El art. 1310 del Código italiano indica que la interrupción de la prescripción contra uno de los deudores solidarios o por uno de los acreedores solidarios, tiene efecto para los otros deudores o para los otros acreedores;
que la suspensión en relación a uno de los deudores o uno de los acreedores, no tiene efecto para los otros.
Es de reparar, sin embargo, que el art. 1214 [art. 1196 del C.C. 1984] hace una distinción entre el caso de solidaridad activa y el caso de solidaridad pasiva. Mientras que para la primera hace que "todo hecho interruptivo de la prescripción para un acreedor aproveche a los demás", para la segunda limita la extensión del efecto interruptivo para los otros deudores, sólo al caso de "cobro"; lo que hace pensar que fuera de este caso, los demás contemplados en el art. 1163 [art. 1996 del C.C. 1984], de interrupción de la prescripción, parece que debieran quedar fuera de la hipótesis. Cierto que el art. 1214 [art. 1196 del C.C. 1984] al hablar de "recíprocamente", etc., parece quisiera dar a entender que el mismo principio establecido para la solidaridad activa debe regir para la pasiva. No se explica, por lo demás, lógicamente, por qué se impusiera un trato diferente en uno y otro supuesto. Pero la interpretación en el sentido restrictivo resulta reforzada reparando que el art. 1165 habla sólo de "citación judicial" hecha a un obligado solidario, como capaz de hacer interrumpir la prescripción respecto a los otros.

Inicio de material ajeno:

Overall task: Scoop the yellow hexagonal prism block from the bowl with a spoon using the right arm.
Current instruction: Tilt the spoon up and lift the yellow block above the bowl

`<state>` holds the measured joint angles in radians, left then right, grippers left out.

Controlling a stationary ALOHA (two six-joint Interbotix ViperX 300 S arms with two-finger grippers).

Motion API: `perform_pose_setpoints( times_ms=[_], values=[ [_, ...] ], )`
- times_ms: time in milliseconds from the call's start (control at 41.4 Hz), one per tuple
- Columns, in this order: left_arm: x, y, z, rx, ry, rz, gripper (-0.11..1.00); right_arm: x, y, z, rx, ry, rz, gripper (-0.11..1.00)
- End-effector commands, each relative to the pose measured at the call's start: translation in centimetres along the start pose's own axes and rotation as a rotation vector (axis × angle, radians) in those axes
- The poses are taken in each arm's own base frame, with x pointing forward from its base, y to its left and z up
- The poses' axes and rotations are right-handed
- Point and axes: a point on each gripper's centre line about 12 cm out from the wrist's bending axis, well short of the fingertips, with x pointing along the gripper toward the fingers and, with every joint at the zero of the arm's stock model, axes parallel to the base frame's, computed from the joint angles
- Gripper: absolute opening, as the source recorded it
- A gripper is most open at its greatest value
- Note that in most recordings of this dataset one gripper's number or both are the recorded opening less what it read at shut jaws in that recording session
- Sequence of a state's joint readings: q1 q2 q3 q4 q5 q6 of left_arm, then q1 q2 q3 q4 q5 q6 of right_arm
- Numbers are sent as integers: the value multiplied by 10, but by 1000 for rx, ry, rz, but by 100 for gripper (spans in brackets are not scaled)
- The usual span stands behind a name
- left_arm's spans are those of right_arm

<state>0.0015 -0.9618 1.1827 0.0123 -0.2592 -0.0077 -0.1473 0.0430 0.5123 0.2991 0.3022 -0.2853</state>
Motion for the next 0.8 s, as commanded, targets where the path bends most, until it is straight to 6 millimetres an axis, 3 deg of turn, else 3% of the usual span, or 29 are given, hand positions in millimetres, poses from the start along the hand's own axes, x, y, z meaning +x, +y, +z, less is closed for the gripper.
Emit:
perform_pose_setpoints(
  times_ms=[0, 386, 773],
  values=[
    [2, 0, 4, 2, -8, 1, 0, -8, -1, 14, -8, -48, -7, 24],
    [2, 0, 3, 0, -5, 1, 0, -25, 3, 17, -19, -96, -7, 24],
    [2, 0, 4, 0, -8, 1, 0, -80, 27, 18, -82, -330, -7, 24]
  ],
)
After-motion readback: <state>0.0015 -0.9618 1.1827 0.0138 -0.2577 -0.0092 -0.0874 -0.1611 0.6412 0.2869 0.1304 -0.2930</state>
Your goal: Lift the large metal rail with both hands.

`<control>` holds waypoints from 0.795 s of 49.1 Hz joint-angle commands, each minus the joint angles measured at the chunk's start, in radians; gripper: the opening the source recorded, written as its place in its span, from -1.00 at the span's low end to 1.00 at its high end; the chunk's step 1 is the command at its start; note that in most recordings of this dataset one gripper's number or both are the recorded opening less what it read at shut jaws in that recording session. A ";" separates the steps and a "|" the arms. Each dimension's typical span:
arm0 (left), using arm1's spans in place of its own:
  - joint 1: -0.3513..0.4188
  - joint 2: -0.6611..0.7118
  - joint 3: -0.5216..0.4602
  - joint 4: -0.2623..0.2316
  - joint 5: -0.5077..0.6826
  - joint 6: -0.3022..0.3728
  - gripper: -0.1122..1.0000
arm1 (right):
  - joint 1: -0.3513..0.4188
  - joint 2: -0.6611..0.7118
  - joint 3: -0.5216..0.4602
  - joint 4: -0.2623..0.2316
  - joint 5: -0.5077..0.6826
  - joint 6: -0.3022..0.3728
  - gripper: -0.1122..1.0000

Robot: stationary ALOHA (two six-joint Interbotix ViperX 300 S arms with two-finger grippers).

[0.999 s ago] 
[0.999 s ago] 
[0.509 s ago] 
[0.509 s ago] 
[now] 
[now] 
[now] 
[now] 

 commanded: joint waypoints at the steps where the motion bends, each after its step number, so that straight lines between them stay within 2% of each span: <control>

El art. 1165, que está ubicado en el título destinado a la prescripción extintiva, dice: "La citación judicial hecha a uno de los obligados solidarios, interrumpe también la prescripción respecto a los demás".
El numeral 1214 [art. 1196 del C.C. 1984] sólo menciona la interrupción de la prescripción. La suspensión, por ende, actúa individualmente en favor de un acreedor determinado o en contra de un determinado deudor.
Si la interrupción de la prescripción tiene la virtualidad de que en cuanto obra contra un deudor perjudica a los otros deudores, no ocurre lo mismo en caso de renuncia a la prescripción ya adquirida por uno de los deudores; esa renuncia, en efecto, no compromete a los otros deudores, que así podrán excepcionarse. Y es que la deuda ya se había extinguido y no cabe que renazca, salvo contra quien actuando individualmente no quiere ampararse en el beneficio discurrente de esa extinción.